Leibniz: Why Did We Stop Asking Why?

February 22, 2011 at 8:50 pm Leave a comment

Leibniz The Greek philosopher Aristotle (384 – 322 BC) believed that there were four kinds of causes:

  1. A material cause (the laptop on which I’m writing consists of certain matter, and in that sense the matter is the cause of my computer’s existence)
  2. A formal cause (my laptop has a certain shape and form)
  3. An efficient cause (a certain company has made my computer, using various technologies to do so, and this “art of computer-making” is the efficient cause; the “how”)
  4. A final cause (that for which the computer was intended by the company, namely for me to sit here and write this post; the “why”)

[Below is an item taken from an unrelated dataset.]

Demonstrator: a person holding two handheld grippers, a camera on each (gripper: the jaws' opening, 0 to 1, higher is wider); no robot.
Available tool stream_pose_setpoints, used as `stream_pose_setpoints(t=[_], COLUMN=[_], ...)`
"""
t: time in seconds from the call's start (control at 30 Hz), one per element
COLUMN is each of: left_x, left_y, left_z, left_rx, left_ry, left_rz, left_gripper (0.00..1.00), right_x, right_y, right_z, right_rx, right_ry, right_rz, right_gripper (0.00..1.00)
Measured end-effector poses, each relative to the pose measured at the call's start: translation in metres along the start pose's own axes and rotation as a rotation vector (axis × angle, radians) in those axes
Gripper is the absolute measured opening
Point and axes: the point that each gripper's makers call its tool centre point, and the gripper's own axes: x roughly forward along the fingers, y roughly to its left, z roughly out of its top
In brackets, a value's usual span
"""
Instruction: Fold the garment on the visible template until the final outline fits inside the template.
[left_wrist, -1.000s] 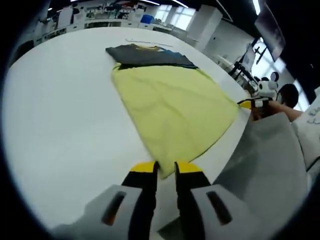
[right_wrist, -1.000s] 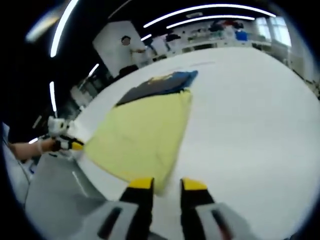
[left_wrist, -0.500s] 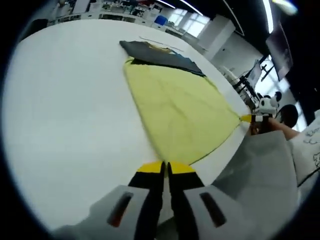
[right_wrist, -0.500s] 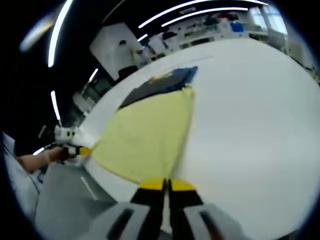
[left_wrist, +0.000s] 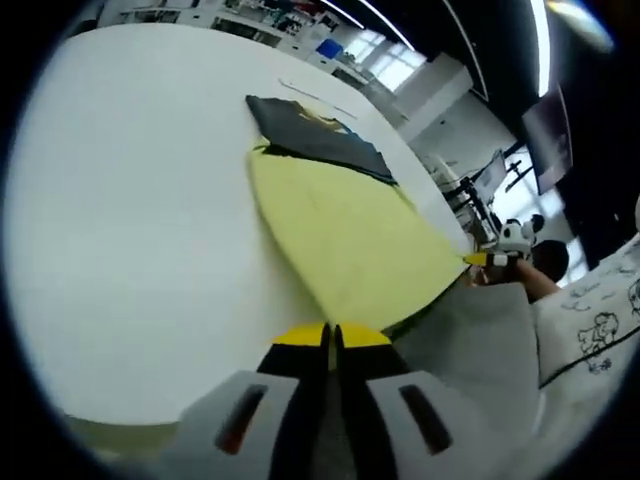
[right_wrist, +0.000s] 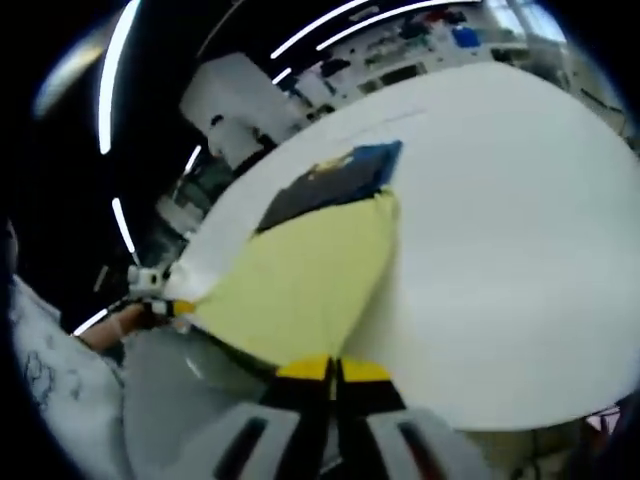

Now I recently read the Discourse on Metaphysics by Gottfried Leibniz (1646 – 1716). In it, he laments the fact that Newton and his followers (“our new philosophers”) decided to banish all discussions of final causes from “Physics” (more or less equivalent with what we now call “science”). Newton famously said, “I will not feign a hypothesis,” by which he meant mostly that he would not try to explain why gravity exists, but only concern himself with how it worked.

This decision to limit science to the question of how and excluding the question of why is still with us today—quite to the dismay of Leibniz, I think, if he were alive. He would ask: “Why do we stick with this decision to banish final causes from scientific discussions? Let’s bring them back in. Explaining efficient causes is good. Let’s retain that. But explaining final causes is also good. Why did we throw them out? The best plan would be to join the two ways of thinking.”

What do you think? Was Newton right to banish final causes from science, or should we attempt to bring efficient causes and final causes together, not just in religious and philosophical discourse, but actually in science? I am inclined to think that science should confine itself to the “how” questions, but it’s not a conclusion one should reach lightly.